2. Accept the Messy Nature of Change. There's nothing neat and tidy about managing change. For a start you have to prepare for something different now while you are working on other things. And second, the other things might just get in the way. As Otto Neurath explains, it is the recipe for chaos: "In life, changing is like being in a ship on the sea: you must build a new boat with material from the old one you're travelling in; you can't go on shore to destroy the old one first and then build a new one - but you have to re-construct while sailing."
3. Time Things Right. Whatever you're working on now will eventually die off unless you initiate change at just the right moment. The right moment is before your current change cycle peaks and starts to die off. That's when you can take a risk without risking all. As W.Clement Stone says: "Every growing organism grows into maturity, levels off and dies, unless there is new life, new blood, new activity, new ideas."
4. Let Go Of Old Ways. If there is pain in managing change, it comes from our unwillingness to let go of things we have become attached to, such as familiar ways, status, position, titles, even old faces. But if these things no longer serve you, you need to let them go, and let them go with love and gratitude. As Alan Cohen says, it takes courage: "It takes a lot of courage to release the familiar and seemingly secure, to embrace the new. But there is no real security in what is no longer meaningful. There is more security in the adventurous and exciting, for in movement there is life, and in change there is power."
5. Take Calculated Risks. Managing change successfully teaches us that the prizes go to the person who dares, not the person who seeks out safety. Having said that, you should not take foolhardy risks, nor risks which you haven't calculated. Listen to what Helen Keller says: "Security is mostly a superstition. It does not exist in nature nor do the children of man as a whole experience it. Avoiding danger is no safer in the long run than outright exposure. Life is either a daring adventure or nothing. To keep our faces toward change and behave like free spirits in the presence of fate is strength undefeatable."

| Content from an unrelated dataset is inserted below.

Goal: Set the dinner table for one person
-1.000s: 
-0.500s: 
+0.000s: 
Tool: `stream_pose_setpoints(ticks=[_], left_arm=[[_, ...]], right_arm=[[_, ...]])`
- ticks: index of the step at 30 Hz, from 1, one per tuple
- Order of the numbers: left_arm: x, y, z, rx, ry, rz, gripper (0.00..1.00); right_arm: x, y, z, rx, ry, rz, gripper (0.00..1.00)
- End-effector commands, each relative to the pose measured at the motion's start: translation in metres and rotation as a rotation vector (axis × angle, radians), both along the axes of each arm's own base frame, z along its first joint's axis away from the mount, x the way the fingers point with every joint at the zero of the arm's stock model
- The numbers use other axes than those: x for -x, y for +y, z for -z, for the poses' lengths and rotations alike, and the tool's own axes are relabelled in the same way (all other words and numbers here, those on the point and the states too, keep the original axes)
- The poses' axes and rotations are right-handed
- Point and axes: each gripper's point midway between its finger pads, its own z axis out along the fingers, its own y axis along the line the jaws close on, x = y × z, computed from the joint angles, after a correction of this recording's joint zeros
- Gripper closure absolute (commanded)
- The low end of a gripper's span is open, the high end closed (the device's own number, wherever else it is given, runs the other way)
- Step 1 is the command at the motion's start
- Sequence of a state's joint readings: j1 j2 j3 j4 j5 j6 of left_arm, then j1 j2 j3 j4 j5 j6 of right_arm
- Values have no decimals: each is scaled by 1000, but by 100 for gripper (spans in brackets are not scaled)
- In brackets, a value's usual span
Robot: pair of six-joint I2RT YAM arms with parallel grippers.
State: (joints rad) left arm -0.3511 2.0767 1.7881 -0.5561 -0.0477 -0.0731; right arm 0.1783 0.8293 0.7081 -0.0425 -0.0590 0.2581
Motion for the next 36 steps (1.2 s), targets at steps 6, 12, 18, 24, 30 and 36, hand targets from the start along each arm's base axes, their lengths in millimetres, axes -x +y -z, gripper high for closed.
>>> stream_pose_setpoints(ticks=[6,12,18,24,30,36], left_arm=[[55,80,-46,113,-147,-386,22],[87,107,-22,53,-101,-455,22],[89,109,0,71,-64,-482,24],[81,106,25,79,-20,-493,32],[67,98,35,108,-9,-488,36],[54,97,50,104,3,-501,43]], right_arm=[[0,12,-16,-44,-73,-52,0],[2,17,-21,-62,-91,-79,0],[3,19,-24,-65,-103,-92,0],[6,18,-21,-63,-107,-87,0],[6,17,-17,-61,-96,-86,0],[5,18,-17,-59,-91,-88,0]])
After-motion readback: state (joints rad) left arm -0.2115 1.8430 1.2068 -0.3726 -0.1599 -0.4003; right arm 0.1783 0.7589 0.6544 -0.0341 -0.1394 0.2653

6. Keep Learning. The key to successful change is learning: learning new skills, new ideas, new opportunities, new ways of learning. As Henry Steele Commager put it: "Change does not necessarily assure progress but progress implacably assures change. Education is essential to change, for education creates both new wants and the ability to satisfy them."
7. Enjoy The Process and Wonder of Change. The real prize of managing change is not where we end up. It's impossible to know the destination in any case. It could be less than we imagine or much greater. No, the magic of managing change lies in the process of change and what we learn about ourselves and others. As Tad Williams says: "He who is certain he knows the ending of things when he is only beginning them is either extremely wise or extremely foolish. No matter which is true, he is certainly an unhappy man, for he has put a knife in the heart of wonder."
The history of life is the history of change. Change is ever-present. It fascinated our ancestors and will continue to fascinate our great-great-great grandchildren. When we learn from the past how to manage change, we make our mark on life in ways we cannot even imagine.